_WHAT TO WORK ON_: Count up the lines holding "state" in the material, then reply with only the number.

START DATASET EXCERPT

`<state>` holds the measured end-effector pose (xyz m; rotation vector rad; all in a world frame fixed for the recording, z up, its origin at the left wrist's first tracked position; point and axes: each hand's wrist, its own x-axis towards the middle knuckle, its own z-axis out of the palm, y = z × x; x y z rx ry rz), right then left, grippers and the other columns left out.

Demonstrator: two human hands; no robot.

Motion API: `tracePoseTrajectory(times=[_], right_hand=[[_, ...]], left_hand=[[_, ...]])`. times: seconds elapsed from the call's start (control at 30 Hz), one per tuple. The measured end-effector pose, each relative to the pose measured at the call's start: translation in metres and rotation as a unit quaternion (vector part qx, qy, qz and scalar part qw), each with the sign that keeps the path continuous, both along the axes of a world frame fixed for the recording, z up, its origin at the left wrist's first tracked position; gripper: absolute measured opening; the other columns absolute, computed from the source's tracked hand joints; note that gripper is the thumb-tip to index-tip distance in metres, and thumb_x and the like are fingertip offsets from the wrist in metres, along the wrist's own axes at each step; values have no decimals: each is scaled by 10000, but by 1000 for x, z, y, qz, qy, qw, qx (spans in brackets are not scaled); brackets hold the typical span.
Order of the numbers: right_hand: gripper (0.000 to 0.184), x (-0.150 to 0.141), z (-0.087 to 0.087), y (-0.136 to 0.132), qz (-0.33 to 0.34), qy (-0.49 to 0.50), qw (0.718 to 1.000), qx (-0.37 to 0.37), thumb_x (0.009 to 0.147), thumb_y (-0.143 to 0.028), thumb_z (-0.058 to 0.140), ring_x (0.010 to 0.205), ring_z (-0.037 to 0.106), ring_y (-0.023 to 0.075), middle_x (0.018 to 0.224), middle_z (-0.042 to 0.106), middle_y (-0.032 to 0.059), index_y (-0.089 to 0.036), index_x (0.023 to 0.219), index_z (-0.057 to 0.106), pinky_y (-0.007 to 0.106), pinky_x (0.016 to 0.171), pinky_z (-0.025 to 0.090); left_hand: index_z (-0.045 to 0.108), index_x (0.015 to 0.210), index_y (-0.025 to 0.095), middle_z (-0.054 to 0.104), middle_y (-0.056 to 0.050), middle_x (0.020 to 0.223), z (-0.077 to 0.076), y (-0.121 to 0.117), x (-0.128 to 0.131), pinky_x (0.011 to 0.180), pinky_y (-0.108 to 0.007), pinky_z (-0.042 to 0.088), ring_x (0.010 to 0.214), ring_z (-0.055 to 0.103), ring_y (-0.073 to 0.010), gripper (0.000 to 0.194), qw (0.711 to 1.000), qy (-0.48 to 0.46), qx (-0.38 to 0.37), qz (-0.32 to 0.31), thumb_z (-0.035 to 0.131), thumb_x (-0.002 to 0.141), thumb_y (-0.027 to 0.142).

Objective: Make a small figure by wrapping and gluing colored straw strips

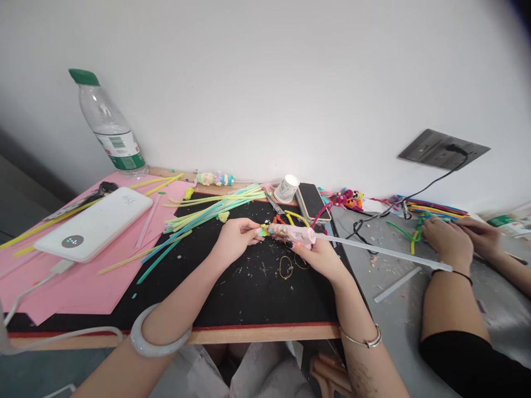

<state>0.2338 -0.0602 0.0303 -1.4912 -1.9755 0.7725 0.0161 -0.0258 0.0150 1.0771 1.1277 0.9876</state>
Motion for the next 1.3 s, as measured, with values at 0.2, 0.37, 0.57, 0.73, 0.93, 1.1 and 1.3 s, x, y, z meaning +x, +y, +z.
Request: tracePoseTrajectory(times=[0.2,0.37,0.57,0.73,0.93,1.1,1.3], right_hand=[[371,1,-1,0,-8,-25,1000,3,821,-404,511,708,600,191,839,679,45,-144,1048,647,278,640,478],[384,2,0,0,3,-23,1000,12,833,-386,500,706,600,189,838,677,47,-150,1108,626,275,630,474],[381,0,3,0,16,-12,1000,23,836,-370,496,824,624,216,973,680,63,-162,1129,622,308,731,488],[361,-2,3,0,9,-39,999,19,831,-382,494,690,608,195,796,685,41,-154,1061,653,281,625,479],[355,-4,5,-1,12,-31,999,16,825,-366,502,723,617,198,853,698,39,-164,1071,657,281,656,483],[352,-5,6,-2,24,-16,999,15,824,-336,501,762,627,207,923,701,44,-169,1095,651,299,695,492],[353,-8,8,-2,31,-6,999,12,814,-323,509,806,633,221,945,702,50,-168,1099,647,326,732,497]], left_hand=[[674,761,118,694,-46,707,0,0,0,740,-327,543,687,666,-158,128,1000,0,-1,-5,691,651,182],[691,808,123,712,-56,767,1,-1,0,771,-329,536,742,672,-168,152,1000,-3,5,-11,673,668,179],[692,801,123,710,-62,765,-1,2,0,769,-339,541,729,677,-177,150,1000,3,14,1,675,671,196],[691,802,116,710,-71,769,0,2,0,769,-342,543,723,679,-179,156,1000,13,15,19,674,678,209],[693,822,111,708,-79,766,3,1,0,728,-329,546,703,680,-182,162,999,36,22,26,658,696,206],[694,826,115,704,-75,745,3,2,-1,675,-303,539,670,673,-176,176,998,50,26,32,660,695,228],[711,808,156,688,-49,704,-3,4,-3,542,-263,488,605,621,-162,182,994,89,60,38,660,681,275]])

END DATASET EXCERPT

_ANSWER SPACE_: 2